_EXERCISE_
Return each line of the records holding the string "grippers".

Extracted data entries
· · ·
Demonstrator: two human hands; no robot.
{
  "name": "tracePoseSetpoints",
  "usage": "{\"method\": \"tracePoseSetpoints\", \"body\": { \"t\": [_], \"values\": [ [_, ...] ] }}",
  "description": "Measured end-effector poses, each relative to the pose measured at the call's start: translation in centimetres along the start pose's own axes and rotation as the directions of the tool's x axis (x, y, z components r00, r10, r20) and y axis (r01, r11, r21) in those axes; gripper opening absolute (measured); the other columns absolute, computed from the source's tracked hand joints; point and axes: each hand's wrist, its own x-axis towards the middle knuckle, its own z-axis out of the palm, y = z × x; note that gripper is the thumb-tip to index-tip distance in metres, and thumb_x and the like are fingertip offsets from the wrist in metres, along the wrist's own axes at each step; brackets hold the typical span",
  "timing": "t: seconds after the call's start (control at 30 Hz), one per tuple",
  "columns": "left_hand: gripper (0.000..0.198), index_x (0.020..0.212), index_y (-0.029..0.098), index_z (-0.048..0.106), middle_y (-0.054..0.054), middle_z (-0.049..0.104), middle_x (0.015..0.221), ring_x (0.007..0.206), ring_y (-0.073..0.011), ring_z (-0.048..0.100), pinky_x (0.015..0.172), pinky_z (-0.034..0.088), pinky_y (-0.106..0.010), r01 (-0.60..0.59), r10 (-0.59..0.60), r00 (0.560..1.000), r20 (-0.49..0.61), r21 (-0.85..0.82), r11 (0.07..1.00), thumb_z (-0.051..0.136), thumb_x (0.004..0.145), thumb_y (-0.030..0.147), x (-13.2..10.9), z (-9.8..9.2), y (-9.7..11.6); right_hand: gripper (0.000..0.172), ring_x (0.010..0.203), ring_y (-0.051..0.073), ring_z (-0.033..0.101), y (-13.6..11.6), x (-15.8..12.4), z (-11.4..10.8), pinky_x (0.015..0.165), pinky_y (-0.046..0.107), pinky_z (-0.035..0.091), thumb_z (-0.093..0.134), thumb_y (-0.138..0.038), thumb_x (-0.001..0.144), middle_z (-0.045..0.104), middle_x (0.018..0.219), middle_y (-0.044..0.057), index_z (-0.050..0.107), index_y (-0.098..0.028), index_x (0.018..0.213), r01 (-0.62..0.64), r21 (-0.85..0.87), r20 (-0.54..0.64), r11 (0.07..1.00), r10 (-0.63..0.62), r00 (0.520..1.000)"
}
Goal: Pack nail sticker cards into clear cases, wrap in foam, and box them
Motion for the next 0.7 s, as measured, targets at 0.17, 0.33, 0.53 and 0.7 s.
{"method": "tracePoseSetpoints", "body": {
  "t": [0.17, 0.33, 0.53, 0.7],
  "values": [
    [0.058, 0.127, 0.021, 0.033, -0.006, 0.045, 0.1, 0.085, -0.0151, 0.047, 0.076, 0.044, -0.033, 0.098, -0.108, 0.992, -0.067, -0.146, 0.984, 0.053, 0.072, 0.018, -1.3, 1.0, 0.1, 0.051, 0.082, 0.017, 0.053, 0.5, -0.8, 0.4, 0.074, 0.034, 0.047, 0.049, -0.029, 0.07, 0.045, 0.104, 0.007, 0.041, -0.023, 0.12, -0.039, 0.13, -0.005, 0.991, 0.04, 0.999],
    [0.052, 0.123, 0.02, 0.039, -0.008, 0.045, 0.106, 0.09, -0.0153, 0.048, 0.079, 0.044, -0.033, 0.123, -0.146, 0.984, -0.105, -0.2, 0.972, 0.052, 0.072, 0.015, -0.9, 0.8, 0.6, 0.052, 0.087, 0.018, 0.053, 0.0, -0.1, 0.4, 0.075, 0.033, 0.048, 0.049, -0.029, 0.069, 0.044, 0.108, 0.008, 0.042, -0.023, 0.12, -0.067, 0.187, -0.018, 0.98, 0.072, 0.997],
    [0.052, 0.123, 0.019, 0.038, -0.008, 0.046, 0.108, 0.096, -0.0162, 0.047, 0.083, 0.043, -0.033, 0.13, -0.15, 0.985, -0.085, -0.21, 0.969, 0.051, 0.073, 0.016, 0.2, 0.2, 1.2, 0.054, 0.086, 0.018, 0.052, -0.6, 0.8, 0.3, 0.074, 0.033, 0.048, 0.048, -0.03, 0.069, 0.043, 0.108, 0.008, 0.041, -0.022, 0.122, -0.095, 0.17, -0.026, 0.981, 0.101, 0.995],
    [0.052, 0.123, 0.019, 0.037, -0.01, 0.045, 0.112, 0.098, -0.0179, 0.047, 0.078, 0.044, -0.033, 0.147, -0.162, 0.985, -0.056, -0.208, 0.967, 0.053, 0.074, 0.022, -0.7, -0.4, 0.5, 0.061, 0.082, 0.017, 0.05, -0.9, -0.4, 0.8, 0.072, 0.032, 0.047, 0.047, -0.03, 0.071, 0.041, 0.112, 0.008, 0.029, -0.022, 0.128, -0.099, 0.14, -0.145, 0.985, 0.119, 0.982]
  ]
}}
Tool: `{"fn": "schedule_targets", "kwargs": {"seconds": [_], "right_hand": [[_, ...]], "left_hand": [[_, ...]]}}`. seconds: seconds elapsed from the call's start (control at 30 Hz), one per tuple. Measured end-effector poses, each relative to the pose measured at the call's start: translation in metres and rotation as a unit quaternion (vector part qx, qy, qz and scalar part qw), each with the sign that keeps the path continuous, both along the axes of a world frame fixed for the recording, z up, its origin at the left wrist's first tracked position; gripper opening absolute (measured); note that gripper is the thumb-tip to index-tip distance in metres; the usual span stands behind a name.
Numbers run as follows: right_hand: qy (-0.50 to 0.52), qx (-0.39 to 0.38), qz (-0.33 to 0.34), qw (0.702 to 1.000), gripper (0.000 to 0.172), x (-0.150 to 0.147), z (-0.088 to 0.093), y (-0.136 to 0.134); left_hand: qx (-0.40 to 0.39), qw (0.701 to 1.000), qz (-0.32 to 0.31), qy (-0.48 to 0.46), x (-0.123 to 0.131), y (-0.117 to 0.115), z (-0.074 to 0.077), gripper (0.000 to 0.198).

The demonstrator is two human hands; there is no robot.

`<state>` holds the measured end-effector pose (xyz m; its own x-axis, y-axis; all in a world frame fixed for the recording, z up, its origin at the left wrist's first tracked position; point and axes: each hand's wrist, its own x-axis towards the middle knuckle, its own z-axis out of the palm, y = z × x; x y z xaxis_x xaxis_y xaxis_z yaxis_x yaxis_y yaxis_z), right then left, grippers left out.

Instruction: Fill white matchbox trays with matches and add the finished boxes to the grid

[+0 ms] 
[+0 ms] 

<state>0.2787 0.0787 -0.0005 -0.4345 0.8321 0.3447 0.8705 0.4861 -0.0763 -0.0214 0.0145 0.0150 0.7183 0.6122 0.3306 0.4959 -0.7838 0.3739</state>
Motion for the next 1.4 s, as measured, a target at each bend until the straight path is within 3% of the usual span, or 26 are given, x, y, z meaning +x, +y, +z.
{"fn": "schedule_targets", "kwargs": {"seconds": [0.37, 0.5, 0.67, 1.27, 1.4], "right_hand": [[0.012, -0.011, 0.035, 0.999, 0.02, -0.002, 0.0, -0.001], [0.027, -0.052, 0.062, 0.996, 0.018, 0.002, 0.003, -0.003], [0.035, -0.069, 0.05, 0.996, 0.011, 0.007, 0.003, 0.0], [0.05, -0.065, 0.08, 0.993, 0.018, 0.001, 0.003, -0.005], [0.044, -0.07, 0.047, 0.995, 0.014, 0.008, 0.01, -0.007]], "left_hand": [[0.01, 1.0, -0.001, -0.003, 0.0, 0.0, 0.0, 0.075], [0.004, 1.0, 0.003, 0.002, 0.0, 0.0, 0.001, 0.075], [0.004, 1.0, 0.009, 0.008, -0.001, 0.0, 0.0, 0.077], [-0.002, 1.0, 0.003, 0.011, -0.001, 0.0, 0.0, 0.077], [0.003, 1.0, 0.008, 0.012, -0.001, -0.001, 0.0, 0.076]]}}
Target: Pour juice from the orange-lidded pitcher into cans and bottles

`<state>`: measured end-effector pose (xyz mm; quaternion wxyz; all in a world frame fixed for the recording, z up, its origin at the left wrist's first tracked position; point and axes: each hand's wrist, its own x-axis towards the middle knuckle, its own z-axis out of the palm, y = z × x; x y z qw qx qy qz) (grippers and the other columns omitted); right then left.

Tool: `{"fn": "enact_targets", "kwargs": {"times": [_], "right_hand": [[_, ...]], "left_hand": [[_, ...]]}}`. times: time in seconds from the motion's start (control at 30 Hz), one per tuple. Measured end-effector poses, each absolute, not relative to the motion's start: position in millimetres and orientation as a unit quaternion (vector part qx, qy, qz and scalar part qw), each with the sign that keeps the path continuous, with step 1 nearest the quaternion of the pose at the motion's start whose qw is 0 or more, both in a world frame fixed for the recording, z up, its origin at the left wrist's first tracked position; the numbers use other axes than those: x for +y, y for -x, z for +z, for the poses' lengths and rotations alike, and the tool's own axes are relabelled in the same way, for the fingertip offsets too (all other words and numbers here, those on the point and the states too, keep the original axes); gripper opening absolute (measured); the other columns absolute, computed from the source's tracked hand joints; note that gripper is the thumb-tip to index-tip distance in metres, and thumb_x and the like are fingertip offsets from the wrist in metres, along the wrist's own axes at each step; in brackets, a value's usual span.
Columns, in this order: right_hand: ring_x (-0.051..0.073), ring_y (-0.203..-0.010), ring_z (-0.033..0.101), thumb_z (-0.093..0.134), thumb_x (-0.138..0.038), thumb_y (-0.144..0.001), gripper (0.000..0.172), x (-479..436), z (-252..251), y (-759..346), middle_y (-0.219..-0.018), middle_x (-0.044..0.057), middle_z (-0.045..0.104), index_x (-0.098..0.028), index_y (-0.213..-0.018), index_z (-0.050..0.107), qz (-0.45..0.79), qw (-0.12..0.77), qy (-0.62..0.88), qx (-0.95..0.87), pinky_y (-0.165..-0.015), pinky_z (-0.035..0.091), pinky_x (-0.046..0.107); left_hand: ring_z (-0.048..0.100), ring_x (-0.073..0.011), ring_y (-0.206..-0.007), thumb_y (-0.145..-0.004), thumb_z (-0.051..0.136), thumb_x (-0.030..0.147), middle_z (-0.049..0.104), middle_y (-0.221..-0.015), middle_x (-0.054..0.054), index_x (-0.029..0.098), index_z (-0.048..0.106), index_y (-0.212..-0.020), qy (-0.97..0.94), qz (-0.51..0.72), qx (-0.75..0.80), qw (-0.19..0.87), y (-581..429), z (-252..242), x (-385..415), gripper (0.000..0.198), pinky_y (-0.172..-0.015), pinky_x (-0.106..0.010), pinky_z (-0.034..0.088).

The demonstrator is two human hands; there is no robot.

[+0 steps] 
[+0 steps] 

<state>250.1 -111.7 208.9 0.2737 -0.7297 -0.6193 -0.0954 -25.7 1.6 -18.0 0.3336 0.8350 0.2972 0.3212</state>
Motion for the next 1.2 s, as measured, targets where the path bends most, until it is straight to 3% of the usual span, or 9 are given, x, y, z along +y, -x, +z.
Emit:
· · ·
_OUTPUT OF THE EXERCISE_
`<state>` holds the measured end-effector pose (xyz m; its own x-axis, y-axis; all in a world frame fixed for the recording, z up, its origin at the left wrist's first tracked position; point and axes: each hand's wrist, its own x-axis towards the middle knuckle, its own z-axis out of the palm, y = z × x; x y z xaxis_x xaxis_y xaxis_z yaxis_x yaxis_y yaxis_z), right then left, grippers left out.
`<state>`: measured end-effector pose (xyz mm; quaternion wxyz; all in a world frame fixed for the recording, z up, its origin at the left wrist's first tracked position; point and axes: each hand's wrist, its own x-axis towards the middle knuckle, its own z-axis out of the palm, y = z × x; x y z qw qx qy qz) (grippers and the other columns omitted); right then left.

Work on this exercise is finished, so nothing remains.